An 11x14 drawing of a field off Stratton Road, a corn field except in winter.  I often pass by this field and admire the upper corner in front of the dark trees.

Tuesday, January 8, 2013

Field Interlude


This is an 11x14 pastel view of the canal path at the end of my street from two weeks ago.

Monday, January 7, 2013

Field Drawing


An 11x14 drawing of a nearby field.  It may look forbidding, but it's a familiar field.

Sunday, January 6, 2013

Looking into Fields


This past week I started, or better, returned to, a series of drawings made from looking into fields from the roadway.  They are better suited to black and white, at least for now.  The above is 9x12.

Saturday, January 5, 2013

Pat's House and Garden



This 18x24 painting I completed shortly after Christmas.  I am now happily at liberty to post it.

Friday, January 4, 2013

Favorite Tree


9x12 oil of my favorite tree, though it's only half a tree.  Half has been sliced away to accommodate the power lines.  Right now it's buried in snow.

Thursday, January 3, 2013

Fourth Avenue Pastel


An 11x14 pastel.  I recently borrowed from the library a book called Degas: in Search of His Technique by Denis Rouart.   I'm still searching.
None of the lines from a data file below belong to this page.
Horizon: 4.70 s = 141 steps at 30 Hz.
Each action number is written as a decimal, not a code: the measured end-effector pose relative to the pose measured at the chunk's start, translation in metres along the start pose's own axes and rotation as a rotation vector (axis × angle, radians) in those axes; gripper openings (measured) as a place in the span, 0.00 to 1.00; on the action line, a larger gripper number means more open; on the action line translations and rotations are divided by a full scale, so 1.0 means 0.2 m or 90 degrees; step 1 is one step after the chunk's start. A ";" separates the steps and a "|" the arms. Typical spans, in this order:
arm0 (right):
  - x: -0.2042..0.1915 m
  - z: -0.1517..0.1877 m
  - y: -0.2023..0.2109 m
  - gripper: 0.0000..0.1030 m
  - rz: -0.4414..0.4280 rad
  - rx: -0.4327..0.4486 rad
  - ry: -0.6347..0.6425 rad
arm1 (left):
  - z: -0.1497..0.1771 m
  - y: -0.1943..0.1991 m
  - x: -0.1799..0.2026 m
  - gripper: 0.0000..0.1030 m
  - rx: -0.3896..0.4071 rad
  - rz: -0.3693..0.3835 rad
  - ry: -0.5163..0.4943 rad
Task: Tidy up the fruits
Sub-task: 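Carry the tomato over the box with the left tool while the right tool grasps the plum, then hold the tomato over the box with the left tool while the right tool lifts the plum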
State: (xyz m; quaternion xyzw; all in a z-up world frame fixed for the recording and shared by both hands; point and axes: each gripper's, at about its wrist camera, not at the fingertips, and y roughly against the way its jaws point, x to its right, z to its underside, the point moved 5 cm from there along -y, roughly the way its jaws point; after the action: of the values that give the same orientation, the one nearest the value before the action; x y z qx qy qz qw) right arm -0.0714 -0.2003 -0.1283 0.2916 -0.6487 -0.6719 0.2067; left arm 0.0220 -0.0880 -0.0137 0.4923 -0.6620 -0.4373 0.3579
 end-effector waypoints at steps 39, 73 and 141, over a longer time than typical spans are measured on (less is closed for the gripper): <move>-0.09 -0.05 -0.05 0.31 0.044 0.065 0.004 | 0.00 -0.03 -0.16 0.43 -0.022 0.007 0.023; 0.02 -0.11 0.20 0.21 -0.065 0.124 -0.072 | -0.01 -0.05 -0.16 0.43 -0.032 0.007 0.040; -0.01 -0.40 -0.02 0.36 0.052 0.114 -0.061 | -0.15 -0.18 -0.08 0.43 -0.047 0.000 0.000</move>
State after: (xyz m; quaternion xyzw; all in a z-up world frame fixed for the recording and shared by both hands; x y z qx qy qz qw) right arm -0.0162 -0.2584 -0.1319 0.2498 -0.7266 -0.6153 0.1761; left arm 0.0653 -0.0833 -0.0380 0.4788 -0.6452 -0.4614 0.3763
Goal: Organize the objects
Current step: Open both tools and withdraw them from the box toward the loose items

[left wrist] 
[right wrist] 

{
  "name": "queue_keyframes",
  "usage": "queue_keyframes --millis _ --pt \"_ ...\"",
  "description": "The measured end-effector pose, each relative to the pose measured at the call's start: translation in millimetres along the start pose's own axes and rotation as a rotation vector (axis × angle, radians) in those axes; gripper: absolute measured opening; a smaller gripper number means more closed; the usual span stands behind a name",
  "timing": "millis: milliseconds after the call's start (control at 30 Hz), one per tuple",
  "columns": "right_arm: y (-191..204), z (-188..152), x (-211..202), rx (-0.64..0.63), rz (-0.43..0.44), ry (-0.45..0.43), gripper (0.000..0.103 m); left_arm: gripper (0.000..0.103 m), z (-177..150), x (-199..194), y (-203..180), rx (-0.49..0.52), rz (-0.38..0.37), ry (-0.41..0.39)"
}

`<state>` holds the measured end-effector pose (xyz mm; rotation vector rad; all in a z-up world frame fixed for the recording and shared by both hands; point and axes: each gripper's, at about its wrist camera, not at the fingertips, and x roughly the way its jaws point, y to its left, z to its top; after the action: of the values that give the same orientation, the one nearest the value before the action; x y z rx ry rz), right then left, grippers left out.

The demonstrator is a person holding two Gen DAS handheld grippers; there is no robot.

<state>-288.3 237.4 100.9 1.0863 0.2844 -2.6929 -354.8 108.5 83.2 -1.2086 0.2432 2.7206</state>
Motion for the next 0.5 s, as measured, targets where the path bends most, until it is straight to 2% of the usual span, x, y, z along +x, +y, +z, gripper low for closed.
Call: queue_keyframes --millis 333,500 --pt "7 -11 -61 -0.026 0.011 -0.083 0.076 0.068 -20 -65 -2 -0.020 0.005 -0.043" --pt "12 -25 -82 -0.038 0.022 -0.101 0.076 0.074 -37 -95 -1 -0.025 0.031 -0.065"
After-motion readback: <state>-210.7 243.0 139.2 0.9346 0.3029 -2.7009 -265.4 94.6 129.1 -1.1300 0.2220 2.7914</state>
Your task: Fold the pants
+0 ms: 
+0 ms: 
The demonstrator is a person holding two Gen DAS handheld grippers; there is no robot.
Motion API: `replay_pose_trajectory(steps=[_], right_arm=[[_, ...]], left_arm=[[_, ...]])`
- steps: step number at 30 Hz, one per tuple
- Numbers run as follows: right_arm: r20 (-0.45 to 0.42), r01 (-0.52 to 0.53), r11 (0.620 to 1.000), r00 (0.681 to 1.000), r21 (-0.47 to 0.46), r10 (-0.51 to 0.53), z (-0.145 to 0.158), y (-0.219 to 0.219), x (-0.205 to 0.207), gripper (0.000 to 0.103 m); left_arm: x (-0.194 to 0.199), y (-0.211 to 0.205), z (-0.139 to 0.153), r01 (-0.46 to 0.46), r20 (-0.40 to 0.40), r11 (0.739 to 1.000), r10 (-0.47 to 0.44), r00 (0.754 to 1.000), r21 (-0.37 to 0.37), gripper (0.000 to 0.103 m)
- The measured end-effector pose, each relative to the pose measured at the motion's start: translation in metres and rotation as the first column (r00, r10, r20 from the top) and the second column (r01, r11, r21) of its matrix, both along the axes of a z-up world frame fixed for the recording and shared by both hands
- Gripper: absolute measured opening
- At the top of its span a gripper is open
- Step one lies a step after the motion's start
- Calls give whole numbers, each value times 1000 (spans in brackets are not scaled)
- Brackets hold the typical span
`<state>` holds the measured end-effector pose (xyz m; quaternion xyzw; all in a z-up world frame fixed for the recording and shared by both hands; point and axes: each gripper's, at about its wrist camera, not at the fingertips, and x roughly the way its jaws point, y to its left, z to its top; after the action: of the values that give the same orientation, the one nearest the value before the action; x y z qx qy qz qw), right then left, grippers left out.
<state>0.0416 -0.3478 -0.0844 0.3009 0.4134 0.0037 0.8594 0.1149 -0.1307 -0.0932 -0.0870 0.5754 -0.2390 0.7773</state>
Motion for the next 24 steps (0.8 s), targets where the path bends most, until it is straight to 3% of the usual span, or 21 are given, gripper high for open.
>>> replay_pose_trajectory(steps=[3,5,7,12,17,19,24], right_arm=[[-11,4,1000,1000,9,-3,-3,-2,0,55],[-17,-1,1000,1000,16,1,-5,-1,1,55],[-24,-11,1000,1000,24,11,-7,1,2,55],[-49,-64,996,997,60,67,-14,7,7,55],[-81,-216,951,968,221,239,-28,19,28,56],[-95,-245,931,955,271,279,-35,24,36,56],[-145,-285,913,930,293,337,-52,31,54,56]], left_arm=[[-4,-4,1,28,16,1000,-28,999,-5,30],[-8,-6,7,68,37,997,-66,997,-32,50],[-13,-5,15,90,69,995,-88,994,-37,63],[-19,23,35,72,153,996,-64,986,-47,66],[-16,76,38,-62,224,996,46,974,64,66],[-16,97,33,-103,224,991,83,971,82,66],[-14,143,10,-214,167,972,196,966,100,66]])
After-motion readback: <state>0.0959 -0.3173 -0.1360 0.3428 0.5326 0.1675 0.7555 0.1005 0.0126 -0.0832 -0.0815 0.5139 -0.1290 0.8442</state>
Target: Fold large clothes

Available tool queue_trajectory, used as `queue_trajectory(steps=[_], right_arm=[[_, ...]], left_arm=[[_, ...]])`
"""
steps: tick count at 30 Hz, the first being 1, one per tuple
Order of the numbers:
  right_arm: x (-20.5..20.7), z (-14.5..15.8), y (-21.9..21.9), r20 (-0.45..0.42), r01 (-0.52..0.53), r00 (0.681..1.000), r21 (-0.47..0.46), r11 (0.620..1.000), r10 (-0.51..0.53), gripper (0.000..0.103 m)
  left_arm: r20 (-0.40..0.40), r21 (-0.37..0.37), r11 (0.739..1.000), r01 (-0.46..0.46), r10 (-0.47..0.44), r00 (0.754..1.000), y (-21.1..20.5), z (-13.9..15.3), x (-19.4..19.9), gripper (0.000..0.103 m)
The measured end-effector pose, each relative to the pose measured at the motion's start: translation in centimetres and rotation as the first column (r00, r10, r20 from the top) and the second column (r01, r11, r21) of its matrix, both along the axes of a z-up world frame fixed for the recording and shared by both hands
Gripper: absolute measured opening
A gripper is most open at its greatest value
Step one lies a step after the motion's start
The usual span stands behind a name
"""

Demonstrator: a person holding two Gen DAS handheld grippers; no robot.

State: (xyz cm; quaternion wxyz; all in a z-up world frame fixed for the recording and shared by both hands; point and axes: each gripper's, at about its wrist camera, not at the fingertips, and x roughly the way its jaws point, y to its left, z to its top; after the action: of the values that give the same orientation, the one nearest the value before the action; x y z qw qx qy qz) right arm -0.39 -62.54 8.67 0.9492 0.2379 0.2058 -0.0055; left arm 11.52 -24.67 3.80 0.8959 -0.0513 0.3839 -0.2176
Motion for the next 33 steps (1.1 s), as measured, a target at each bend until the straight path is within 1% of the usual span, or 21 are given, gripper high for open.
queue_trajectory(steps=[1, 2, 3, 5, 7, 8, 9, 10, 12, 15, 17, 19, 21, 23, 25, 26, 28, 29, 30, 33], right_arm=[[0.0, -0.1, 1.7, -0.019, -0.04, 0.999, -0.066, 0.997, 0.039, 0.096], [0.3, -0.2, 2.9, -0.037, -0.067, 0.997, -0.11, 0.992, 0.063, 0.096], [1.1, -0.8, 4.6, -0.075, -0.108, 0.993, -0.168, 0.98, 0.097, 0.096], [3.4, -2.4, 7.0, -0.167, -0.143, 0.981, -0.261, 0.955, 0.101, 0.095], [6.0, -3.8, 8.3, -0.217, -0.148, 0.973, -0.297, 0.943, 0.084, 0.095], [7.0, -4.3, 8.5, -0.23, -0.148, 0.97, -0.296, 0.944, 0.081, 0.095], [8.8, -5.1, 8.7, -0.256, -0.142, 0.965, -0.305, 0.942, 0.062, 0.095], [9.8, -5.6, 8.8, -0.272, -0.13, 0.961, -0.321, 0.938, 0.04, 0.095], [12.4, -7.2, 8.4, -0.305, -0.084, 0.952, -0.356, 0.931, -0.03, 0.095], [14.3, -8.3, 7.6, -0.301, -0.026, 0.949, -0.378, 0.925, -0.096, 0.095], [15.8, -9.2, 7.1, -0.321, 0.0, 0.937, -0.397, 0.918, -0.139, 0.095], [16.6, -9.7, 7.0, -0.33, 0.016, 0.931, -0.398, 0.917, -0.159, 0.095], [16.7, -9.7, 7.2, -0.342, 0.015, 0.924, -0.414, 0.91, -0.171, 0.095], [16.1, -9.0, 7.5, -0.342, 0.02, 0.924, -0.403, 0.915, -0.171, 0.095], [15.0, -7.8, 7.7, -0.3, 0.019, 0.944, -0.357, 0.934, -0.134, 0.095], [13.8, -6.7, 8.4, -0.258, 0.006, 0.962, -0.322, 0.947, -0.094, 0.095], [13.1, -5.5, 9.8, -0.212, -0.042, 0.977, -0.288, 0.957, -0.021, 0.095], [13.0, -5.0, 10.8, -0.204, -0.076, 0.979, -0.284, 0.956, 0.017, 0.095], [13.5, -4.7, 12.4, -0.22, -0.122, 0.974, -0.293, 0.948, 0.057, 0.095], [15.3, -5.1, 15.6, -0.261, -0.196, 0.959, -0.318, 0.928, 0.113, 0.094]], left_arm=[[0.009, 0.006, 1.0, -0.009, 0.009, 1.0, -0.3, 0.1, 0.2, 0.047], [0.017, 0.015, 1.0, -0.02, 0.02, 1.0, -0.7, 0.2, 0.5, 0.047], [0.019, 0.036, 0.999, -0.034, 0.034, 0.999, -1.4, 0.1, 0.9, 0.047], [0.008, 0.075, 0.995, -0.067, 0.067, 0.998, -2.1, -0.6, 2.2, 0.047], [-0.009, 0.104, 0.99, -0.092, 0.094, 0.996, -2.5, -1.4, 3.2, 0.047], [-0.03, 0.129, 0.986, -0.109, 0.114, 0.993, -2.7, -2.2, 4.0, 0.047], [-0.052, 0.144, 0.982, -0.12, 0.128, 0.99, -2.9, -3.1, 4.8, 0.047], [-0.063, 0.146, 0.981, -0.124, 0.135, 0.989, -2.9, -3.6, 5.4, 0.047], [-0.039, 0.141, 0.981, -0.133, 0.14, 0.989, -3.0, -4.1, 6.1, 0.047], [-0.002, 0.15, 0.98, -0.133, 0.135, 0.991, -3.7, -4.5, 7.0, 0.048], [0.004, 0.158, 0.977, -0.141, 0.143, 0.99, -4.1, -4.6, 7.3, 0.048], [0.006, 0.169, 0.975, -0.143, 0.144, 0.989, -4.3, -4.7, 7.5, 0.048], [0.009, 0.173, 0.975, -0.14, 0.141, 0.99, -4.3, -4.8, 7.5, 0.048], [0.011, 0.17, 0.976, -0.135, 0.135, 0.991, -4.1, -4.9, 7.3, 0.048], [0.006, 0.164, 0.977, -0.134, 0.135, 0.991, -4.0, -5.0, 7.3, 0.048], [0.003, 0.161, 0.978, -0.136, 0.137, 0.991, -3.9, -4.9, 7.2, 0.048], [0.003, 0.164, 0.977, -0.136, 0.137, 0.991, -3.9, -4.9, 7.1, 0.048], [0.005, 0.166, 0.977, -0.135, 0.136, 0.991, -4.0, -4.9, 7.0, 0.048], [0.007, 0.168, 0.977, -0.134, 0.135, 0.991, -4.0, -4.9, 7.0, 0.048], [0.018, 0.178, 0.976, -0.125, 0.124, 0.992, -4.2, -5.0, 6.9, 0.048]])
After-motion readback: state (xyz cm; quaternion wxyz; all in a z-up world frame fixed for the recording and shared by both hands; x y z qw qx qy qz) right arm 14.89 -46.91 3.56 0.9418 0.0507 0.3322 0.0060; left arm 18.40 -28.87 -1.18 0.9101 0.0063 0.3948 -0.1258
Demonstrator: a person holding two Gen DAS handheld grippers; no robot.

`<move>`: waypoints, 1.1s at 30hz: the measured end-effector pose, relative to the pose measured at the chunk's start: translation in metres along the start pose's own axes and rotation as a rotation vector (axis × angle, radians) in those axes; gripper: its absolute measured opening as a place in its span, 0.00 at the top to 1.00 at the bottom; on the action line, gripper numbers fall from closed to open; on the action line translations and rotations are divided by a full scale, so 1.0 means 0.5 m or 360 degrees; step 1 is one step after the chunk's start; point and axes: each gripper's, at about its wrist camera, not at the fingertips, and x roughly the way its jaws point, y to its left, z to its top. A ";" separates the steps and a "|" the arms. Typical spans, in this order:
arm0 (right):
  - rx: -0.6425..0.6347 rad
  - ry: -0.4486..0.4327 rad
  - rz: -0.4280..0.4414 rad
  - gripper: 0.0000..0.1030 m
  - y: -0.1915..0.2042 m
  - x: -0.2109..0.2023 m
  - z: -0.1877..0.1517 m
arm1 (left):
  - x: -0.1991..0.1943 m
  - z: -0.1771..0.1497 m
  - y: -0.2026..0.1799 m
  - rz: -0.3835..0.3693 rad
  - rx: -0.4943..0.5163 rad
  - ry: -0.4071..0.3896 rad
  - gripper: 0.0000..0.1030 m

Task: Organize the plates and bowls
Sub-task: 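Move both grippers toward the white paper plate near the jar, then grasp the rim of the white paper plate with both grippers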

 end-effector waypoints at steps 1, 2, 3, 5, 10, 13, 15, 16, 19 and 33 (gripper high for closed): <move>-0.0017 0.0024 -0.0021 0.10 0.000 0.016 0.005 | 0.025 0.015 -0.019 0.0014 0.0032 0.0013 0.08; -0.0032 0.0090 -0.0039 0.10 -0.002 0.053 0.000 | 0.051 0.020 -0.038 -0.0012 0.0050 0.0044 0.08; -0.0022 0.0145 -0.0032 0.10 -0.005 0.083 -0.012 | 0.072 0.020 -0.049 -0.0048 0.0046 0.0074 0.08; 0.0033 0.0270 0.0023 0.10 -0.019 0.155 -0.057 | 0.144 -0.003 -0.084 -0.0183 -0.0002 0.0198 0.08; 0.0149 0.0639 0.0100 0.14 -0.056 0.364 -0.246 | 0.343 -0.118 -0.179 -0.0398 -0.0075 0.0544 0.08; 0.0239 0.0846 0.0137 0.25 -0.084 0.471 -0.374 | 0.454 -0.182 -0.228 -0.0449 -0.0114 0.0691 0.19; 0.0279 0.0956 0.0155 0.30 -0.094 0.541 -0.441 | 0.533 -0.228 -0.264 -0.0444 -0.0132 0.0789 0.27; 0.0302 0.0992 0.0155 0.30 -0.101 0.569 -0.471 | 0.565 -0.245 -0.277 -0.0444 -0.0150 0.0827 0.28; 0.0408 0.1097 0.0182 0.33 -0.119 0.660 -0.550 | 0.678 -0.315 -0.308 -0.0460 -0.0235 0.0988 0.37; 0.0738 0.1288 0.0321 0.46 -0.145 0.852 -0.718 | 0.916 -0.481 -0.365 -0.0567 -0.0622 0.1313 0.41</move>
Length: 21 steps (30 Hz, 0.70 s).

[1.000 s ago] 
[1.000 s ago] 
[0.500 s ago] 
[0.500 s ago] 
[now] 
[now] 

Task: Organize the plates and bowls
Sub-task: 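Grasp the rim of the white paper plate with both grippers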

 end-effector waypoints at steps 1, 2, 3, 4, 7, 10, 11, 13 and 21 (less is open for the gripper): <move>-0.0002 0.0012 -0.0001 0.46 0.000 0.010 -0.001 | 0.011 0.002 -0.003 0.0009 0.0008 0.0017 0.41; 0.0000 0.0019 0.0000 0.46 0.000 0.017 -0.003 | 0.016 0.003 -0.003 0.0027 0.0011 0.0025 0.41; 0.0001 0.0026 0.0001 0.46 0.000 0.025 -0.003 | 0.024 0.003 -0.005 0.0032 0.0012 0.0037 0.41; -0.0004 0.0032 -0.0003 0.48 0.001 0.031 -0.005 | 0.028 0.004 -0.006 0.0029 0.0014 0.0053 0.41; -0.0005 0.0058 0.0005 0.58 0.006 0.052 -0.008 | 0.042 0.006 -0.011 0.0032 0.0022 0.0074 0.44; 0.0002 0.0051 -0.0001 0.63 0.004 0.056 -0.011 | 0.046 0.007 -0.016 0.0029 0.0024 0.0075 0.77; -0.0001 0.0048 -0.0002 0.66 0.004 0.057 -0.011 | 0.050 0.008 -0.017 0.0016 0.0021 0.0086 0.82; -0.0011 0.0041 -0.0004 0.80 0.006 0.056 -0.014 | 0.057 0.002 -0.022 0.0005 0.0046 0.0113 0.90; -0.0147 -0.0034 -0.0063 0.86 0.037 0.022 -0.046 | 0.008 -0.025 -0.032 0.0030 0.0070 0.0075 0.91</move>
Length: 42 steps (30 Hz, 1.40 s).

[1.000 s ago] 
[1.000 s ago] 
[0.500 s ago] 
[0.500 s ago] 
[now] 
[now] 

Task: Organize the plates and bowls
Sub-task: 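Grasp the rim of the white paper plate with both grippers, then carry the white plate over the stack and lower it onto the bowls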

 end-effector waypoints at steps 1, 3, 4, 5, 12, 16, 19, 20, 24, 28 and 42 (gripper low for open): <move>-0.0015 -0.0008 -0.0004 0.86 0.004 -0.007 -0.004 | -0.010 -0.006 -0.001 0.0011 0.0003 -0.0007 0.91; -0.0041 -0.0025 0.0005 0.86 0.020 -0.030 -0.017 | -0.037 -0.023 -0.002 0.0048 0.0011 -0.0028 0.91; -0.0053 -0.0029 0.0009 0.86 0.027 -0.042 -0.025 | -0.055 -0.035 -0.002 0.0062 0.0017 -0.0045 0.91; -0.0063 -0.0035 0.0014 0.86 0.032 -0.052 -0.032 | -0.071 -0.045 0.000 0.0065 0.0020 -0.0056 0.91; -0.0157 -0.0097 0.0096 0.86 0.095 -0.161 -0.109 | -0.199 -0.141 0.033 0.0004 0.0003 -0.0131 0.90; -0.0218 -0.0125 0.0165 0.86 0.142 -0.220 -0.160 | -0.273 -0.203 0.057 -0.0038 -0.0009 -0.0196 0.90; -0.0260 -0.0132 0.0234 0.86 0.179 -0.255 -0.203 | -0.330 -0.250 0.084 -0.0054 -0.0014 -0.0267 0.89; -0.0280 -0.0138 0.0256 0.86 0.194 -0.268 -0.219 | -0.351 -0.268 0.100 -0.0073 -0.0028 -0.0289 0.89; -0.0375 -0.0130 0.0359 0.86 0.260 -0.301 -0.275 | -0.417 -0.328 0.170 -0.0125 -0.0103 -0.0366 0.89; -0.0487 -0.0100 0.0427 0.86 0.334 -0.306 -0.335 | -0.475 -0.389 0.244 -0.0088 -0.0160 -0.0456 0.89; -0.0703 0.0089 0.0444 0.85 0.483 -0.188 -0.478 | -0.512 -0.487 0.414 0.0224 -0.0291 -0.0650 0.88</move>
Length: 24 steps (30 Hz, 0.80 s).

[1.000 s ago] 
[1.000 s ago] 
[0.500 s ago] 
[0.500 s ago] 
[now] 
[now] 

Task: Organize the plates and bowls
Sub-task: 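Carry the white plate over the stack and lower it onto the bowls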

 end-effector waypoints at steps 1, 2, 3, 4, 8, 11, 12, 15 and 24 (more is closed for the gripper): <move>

Wednesday, January 2, 2013

Sheep Hill Entrance


A 9x12 oil on mdf panel.  It was snowing when I did this painting last week, which is why I made it.

Just finished a book called Real Presences by George Steiner.  He writes, "Mimesis is repossession."

And "What matters is Van Gogh's almost raging insistence that the placing of the pigment, of 'the yellow that is somehow inside the shadow of the blue', is, in the severest observance of the term, a metaphysical act, an encounter with the opaque and precedent authority of essence."